Abril 06, 2018 - 11:55 p. m. Por: Editorial .

El fallo de la Corte Suprema de Justicia que convierte en sujeto de derechos a la Amazonía trasciende la esfera ambiental. Con él se busca garantizar que las generaciones futuras crezcan en un entorno natural sano y que el Estado asuma la responsabilidad de lograr que así sea.

Hace dos meses, cuando 25 niños y jóvenes entre los 7 y los 26 años de edad interpusieron una acción de tutela para detener la deforestación de la selva amazónica por considerar que se vulneraban sus derechos esenciales a vivir en un ambiente sano, a la salud, a la vida y al agua, se pensó que no era más que un acto simbólico. El jueves anterior la decisión en segunda instancia de la Alta Corte dejó en claro que había que tomarlos en serio y ordenó detener el daño que se le está haciendo a la más importante reserva natural del mundo.

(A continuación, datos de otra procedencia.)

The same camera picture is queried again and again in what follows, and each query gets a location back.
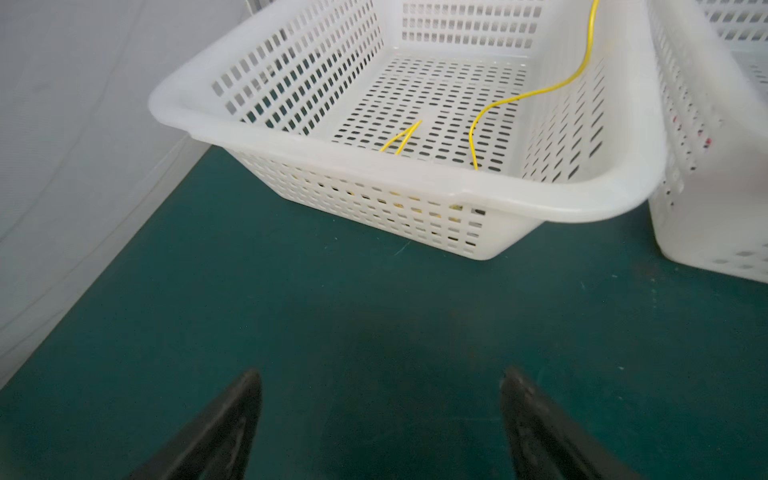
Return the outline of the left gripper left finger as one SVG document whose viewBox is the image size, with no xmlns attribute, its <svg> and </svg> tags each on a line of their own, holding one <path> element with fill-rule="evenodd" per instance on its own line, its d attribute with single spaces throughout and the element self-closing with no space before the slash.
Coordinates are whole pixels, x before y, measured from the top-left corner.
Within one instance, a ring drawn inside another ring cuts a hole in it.
<svg viewBox="0 0 768 480">
<path fill-rule="evenodd" d="M 262 380 L 239 375 L 129 479 L 242 479 L 262 409 Z"/>
</svg>

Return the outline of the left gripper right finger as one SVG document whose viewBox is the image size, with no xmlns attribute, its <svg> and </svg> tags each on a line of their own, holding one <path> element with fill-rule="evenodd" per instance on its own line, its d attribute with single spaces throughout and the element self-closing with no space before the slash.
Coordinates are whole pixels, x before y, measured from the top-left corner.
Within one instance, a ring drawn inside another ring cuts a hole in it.
<svg viewBox="0 0 768 480">
<path fill-rule="evenodd" d="M 639 479 L 516 367 L 504 372 L 500 410 L 518 479 Z"/>
</svg>

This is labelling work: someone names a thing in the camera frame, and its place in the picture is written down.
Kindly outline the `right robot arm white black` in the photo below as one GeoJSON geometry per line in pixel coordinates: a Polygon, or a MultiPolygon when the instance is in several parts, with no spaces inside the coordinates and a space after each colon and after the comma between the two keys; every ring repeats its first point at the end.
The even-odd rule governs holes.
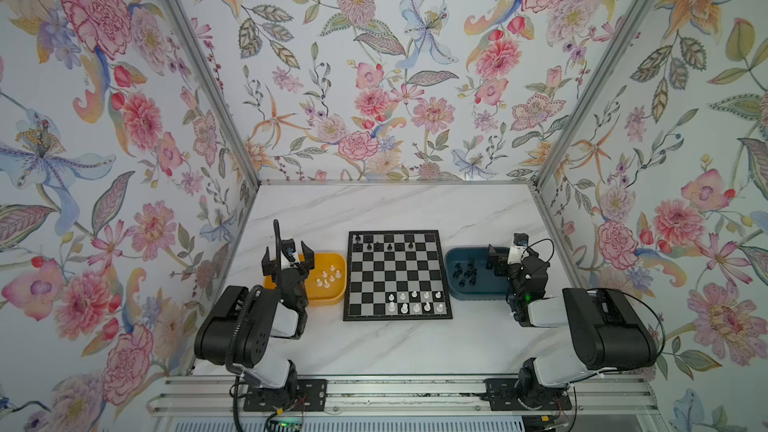
{"type": "Polygon", "coordinates": [[[531,247],[514,245],[502,253],[489,246],[487,254],[487,266],[507,280],[505,301],[520,326],[562,328],[570,336],[569,344],[524,362],[515,384],[519,396],[562,392],[600,373],[650,367],[661,355],[625,292],[564,288],[548,297],[549,263],[531,247]]]}

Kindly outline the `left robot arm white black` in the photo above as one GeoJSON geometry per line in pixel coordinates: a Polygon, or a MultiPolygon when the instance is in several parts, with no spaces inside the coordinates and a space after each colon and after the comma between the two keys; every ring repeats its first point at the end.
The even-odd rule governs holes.
{"type": "Polygon", "coordinates": [[[302,336],[309,305],[306,279],[315,253],[306,244],[297,252],[294,240],[279,239],[277,255],[266,251],[261,265],[275,287],[226,287],[196,334],[194,354],[250,387],[293,395],[295,365],[272,351],[269,341],[302,336]]]}

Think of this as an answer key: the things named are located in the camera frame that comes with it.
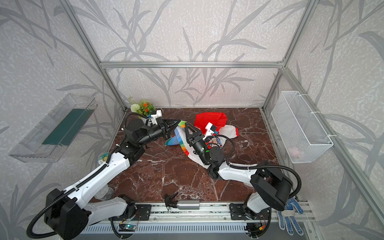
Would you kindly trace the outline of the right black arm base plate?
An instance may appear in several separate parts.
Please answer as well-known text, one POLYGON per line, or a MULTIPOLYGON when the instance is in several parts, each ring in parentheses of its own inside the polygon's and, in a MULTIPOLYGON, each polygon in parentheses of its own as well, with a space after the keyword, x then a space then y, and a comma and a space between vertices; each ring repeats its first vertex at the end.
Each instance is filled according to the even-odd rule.
POLYGON ((270 220, 272 210, 270 208, 262 210, 260 213, 254 213, 244 204, 229 205, 231 220, 270 220))

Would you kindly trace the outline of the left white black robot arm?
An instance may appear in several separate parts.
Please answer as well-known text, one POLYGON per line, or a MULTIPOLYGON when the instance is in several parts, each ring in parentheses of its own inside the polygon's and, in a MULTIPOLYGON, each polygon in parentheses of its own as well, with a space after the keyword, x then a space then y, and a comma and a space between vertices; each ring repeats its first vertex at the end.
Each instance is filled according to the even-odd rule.
POLYGON ((72 240, 87 226, 102 220, 136 216, 135 201, 125 195, 90 205, 90 200, 121 172, 131 167, 145 153, 145 146, 161 137, 168 140, 180 120, 156 118, 156 124, 147 126, 138 118, 123 127, 122 142, 110 151, 105 163, 86 177, 63 191, 52 190, 46 206, 29 223, 26 234, 31 239, 43 239, 59 235, 72 240))

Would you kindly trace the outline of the rainbow striped kids jacket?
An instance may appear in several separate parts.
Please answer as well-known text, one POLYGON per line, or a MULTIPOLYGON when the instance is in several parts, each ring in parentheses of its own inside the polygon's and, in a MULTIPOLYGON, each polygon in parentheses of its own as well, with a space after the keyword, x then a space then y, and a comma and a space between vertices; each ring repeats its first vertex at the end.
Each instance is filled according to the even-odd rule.
POLYGON ((166 141, 166 146, 179 145, 186 156, 207 169, 211 164, 207 160, 202 160, 193 146, 188 143, 188 138, 195 136, 198 140, 204 140, 207 153, 213 147, 223 147, 228 139, 234 139, 239 136, 239 131, 235 126, 227 125, 227 116, 224 113, 206 112, 197 114, 195 123, 189 123, 186 127, 187 121, 180 121, 178 127, 175 129, 175 136, 166 141))

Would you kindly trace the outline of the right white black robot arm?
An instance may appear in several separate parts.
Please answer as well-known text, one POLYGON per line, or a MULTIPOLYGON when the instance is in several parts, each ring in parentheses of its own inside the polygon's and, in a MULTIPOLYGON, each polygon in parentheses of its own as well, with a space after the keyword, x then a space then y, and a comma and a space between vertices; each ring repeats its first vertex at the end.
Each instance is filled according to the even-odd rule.
POLYGON ((193 148, 212 179, 237 181, 251 185, 255 192, 245 202, 245 209, 258 214, 272 208, 284 211, 288 200, 295 197, 302 188, 299 174, 286 166, 263 162, 256 165, 240 165, 229 161, 235 150, 231 138, 215 134, 214 126, 203 132, 185 123, 186 141, 193 148))

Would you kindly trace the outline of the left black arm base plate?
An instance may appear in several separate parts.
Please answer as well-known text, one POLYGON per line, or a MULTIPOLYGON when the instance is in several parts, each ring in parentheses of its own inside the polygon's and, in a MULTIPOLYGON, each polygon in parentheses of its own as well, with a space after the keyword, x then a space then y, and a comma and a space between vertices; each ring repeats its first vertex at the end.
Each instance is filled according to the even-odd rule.
POLYGON ((137 204, 135 200, 126 195, 119 195, 119 197, 127 203, 127 207, 123 211, 123 214, 119 216, 119 219, 128 221, 149 220, 152 205, 137 204))

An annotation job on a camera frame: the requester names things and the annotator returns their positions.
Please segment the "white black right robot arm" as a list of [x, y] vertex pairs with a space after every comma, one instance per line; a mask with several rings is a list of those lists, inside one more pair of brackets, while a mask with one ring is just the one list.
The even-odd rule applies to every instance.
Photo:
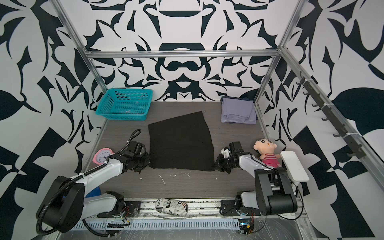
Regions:
[[215, 169], [230, 174], [232, 169], [240, 168], [255, 180], [255, 190], [242, 192], [236, 196], [237, 207], [259, 210], [261, 215], [278, 215], [283, 219], [298, 210], [296, 192], [297, 180], [289, 176], [287, 168], [280, 163], [280, 155], [275, 153], [277, 145], [268, 139], [257, 140], [254, 144], [260, 156], [245, 152], [240, 142], [232, 142], [221, 150], [215, 162]]

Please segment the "lilac skirt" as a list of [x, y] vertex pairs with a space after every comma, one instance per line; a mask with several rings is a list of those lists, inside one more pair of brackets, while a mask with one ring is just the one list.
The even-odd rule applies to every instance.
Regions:
[[257, 115], [253, 101], [222, 97], [222, 123], [254, 125]]

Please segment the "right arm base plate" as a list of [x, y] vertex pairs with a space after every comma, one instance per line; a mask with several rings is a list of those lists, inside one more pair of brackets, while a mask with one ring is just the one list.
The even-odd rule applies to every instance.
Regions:
[[255, 208], [244, 207], [240, 200], [221, 200], [219, 213], [224, 217], [250, 217], [261, 216]]

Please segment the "black garment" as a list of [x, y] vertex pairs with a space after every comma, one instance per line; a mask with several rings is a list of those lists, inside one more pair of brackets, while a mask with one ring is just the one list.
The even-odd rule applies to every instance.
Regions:
[[215, 170], [214, 146], [203, 112], [152, 123], [148, 129], [151, 168]]

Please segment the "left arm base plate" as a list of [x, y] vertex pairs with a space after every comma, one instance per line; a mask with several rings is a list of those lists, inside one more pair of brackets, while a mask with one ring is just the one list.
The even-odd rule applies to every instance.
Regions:
[[118, 201], [110, 212], [104, 212], [97, 215], [98, 218], [132, 218], [140, 212], [141, 201]]

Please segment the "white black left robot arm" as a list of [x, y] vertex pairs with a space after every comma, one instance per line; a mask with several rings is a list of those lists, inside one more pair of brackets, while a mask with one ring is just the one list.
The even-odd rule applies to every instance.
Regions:
[[122, 195], [113, 191], [94, 197], [88, 197], [88, 194], [114, 177], [127, 171], [140, 173], [149, 165], [146, 146], [134, 141], [141, 132], [136, 129], [126, 145], [107, 156], [100, 166], [71, 178], [57, 177], [36, 213], [38, 235], [46, 236], [56, 231], [66, 233], [79, 221], [87, 226], [86, 218], [99, 214], [121, 215], [126, 206]]

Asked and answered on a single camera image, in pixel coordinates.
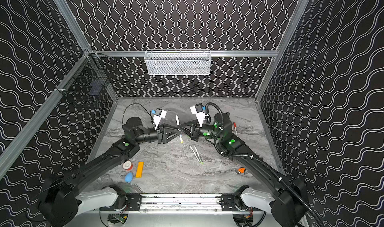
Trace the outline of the yellow rectangular block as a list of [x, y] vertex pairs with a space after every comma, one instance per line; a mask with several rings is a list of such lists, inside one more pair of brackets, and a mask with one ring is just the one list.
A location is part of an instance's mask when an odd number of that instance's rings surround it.
[[137, 165], [137, 170], [136, 170], [136, 178], [141, 178], [143, 175], [143, 170], [144, 170], [144, 162], [139, 161]]

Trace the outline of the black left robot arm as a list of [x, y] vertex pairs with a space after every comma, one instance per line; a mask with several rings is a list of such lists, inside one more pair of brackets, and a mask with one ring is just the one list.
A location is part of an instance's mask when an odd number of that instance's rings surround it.
[[145, 128], [139, 117], [128, 119], [122, 129], [123, 137], [97, 158], [75, 171], [45, 178], [37, 209], [51, 226], [63, 227], [69, 223], [81, 204], [76, 197], [94, 180], [131, 159], [140, 150], [141, 143], [166, 144], [181, 134], [177, 127], [169, 124]]

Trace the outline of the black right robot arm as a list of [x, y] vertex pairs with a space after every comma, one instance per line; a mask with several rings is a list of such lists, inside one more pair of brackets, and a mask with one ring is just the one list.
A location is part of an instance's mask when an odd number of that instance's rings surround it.
[[230, 113], [223, 112], [212, 102], [191, 107], [195, 121], [178, 125], [178, 128], [193, 141], [200, 138], [212, 140], [215, 150], [222, 157], [241, 164], [257, 180], [264, 184], [272, 195], [268, 211], [282, 227], [300, 226], [305, 214], [310, 214], [318, 226], [324, 226], [320, 216], [310, 206], [307, 187], [300, 179], [291, 180], [274, 169], [251, 150], [240, 137], [233, 132]]

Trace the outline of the white pen green end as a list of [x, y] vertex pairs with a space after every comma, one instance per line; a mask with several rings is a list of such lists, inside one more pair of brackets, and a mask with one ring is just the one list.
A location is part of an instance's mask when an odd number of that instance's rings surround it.
[[199, 153], [199, 151], [198, 151], [198, 149], [197, 149], [197, 147], [195, 145], [194, 145], [194, 149], [195, 149], [195, 152], [196, 152], [196, 154], [198, 156], [198, 159], [199, 159], [200, 163], [203, 164], [204, 162], [203, 162], [203, 160], [202, 160], [202, 158], [200, 156], [200, 153]]

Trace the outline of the red white tape roll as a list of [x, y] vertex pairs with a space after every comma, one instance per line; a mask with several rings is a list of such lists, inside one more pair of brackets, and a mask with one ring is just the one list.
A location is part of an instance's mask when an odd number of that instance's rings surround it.
[[132, 168], [133, 168], [133, 163], [131, 161], [125, 161], [123, 164], [122, 164], [122, 167], [124, 170], [126, 171], [131, 171]]

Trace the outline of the white pen red cap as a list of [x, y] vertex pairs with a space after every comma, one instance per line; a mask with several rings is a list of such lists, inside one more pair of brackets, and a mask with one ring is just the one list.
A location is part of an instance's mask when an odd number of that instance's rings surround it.
[[234, 124], [234, 132], [235, 132], [236, 135], [238, 135], [238, 132], [237, 132], [237, 125], [236, 125], [235, 122], [234, 122], [233, 124]]

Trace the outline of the white pen green tip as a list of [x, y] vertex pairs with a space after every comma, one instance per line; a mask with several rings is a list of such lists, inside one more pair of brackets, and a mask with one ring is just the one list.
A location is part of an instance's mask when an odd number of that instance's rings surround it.
[[194, 153], [194, 155], [195, 155], [195, 157], [197, 158], [197, 160], [198, 160], [198, 162], [199, 163], [201, 163], [201, 160], [200, 160], [200, 158], [198, 157], [198, 155], [197, 155], [197, 153], [196, 153], [196, 151], [195, 151], [195, 149], [190, 145], [190, 149], [192, 150], [192, 152]]

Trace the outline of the blue egg-shaped sponge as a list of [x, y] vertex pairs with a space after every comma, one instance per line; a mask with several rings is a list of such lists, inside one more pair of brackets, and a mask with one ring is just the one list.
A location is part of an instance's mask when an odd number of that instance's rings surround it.
[[133, 181], [134, 175], [132, 172], [127, 172], [124, 180], [126, 183], [131, 183]]

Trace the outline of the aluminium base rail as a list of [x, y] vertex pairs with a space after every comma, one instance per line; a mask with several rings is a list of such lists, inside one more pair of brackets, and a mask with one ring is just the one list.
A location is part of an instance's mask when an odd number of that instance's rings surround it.
[[233, 194], [127, 194], [126, 203], [115, 209], [117, 194], [94, 191], [77, 197], [81, 203], [75, 216], [100, 208], [111, 214], [248, 214], [249, 207], [272, 212], [270, 204], [274, 198], [268, 193], [248, 188], [240, 194], [240, 199], [244, 207], [235, 206]]

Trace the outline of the white pen yellow tip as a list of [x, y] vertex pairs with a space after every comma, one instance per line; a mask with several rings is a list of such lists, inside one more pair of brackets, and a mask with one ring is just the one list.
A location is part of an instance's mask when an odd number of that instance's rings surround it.
[[176, 115], [176, 123], [177, 123], [177, 126], [178, 126], [178, 130], [179, 130], [179, 132], [180, 132], [180, 134], [179, 134], [180, 142], [183, 144], [184, 140], [183, 140], [182, 132], [181, 132], [181, 130], [179, 129], [180, 121], [179, 121], [179, 117], [178, 117], [178, 115]]

La preocupación de esos niños y jóvenes, que actuaron a nombre propio, en representación de sus municipios y en general de los ciudadanos colombianos, estaba justificada. En lugar de cumplirse el compromiso hecho en el 2015 por el Gobierno Nacional en el sentido de reducir a cero la deforestación en los siguientes cinco años, ésta se incrementó en un 44% durante el 2016 hasta alcanzar 178.597 hectáreas pérdidas, siendo las selvas de la Amazonía las más afectadas con 70.074 hectáreas de bosques arrasadas.

Las causas se saben: acaparamiento de tierras para dedicarlas a la agricultura y la ganadería, presencia de cultivos ilícitos, actividades mineras ilegales y extracción ilícita de madera. Es decir, lo mismo que sucede en otras partes del territorio colombiano donde hay reservas naturales y escasa presencia del Estado así como de autoridad para protegerlas.

También son conocidas las consecuencias. Las selvas pierden su capacidad de condensar el agua y liberarla en forma de ríos aéreos que viajan por América para nutrir los nacimientos y afluentes hidrográficos. Así mismo, a menos bosques más calentamiento global porque no hay la cantidad de árboles que se necesitan para absorber y procesar las emisiones de dióxido de carbono.

Todo ello es lo que hay que detener, tal cual lo ordena el fallo de la Corte Suprema, que entre otras cosas deja en claro que aunque la acción de tutela se presentó de forma colectiva, los derechos vulnerados son individuales. Los responsables de que así se cumpla son el Gobierno Nacional, los ministerios de Medio Ambiente y Agricultura, la Dirección de Parques Nacionales, las tres Corporaciones Autónomas Regionales, todas las gobernaciones y todos los municipios que están en territorio amazónico.

En cinco meses como máximo, cada uno deberá presentar sus programas de acción y los Planes de Ordenamiento Territorial tendrán que estar adaptados a esa necesidad. Sin embargo las decisiones administrativas y judiciales en contra de quienes atentan contra la Amazonía deben comenzar de inmediato.

La duda es si con el fallo de la Alta Corte se logrará lo que no se ha conseguido con las numerosas políticas públicas expedidas y los recursos asignados en los años recientes para la región Amazónica. O si la orden hará que, al fin, las autoridades actúen con la contundencia que se necesita para proteger la gran riqueza natural con que cuenta Colombia.